- Nickname: Gris
- Born: 8 August 1918 Patching, Sussex
- Died: 20 November 2006 (aged 88) Medstead, Hampshire
- Allegiance: British Empire
- Branch: British Army
- Service years: 1938–1973
- Rank: Brigadier
- Service number: 77674
- Unit: King's Royal Rifle Corps
- Commands: 1st Battalion, Rifle Brigade (The Prince Consort's Own) 3rd Green Jackets
- Conflicts: World War II: Defence of Calais;
- Awards: MC, CBE, DL

= Gris Davies-Scourfield =

British Army officer (1918–2006)

Brigadier Edward Grismond Beaumont 'Gris' Davies-Scourfield CBE was a British Army officer who became a prisoner of war and escaped from Stalag XXI-D and Colditz Castle during the Second World War.

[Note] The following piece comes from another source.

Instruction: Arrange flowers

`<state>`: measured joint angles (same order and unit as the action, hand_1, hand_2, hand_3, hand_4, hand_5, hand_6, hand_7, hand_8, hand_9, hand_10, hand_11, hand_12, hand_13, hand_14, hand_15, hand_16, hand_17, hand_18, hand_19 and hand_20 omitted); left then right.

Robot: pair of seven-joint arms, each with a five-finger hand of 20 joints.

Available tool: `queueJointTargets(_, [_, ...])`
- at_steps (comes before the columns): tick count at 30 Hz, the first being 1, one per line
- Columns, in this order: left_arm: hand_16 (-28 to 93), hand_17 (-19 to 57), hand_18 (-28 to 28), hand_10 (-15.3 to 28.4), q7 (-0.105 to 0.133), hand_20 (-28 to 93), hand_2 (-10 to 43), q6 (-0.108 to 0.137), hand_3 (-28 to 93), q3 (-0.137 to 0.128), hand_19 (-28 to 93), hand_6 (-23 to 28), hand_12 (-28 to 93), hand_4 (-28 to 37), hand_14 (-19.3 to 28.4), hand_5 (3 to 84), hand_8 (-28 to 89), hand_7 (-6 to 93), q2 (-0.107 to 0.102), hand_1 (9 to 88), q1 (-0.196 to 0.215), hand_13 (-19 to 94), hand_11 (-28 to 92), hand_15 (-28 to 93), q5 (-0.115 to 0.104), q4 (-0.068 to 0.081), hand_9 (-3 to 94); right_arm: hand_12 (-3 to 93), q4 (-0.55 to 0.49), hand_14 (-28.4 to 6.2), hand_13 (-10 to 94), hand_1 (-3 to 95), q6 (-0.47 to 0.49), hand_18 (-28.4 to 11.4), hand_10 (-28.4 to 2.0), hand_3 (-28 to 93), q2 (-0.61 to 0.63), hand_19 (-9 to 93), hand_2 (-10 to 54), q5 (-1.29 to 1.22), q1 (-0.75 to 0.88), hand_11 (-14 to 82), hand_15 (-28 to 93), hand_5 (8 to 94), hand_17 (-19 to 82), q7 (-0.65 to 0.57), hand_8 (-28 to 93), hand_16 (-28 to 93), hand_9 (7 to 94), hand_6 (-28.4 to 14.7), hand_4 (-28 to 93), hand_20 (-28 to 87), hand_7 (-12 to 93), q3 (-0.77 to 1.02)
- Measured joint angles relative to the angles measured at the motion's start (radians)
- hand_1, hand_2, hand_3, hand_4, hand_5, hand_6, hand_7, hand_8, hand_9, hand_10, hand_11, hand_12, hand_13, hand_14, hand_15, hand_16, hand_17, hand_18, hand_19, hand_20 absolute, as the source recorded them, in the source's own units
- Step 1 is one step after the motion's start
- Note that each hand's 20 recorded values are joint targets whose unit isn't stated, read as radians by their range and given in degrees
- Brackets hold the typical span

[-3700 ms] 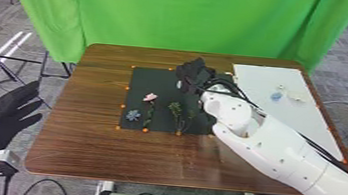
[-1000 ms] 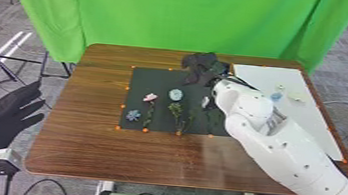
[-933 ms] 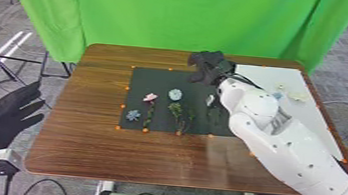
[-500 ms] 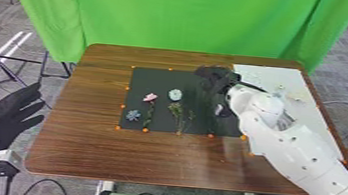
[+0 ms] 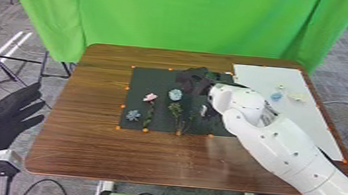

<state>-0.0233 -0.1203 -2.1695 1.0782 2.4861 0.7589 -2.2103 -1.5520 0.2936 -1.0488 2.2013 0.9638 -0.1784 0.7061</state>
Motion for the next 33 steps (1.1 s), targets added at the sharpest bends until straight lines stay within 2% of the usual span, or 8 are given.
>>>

== Early life and education ==

Gris Davies-Scourfield was born in Patching, Sussex on 8 August 1918,

 the fourth son of Henry G. Davies-Scourfield by Helen Newton.

He was educated at Winchester College and Royal Military College, Sandhurst where he was awarded the King's Medal and the Anson Memorial Sword.

== Military career ==

He was commissioned as 2nd lieutenant in the 60th Rifles 25 August 1938.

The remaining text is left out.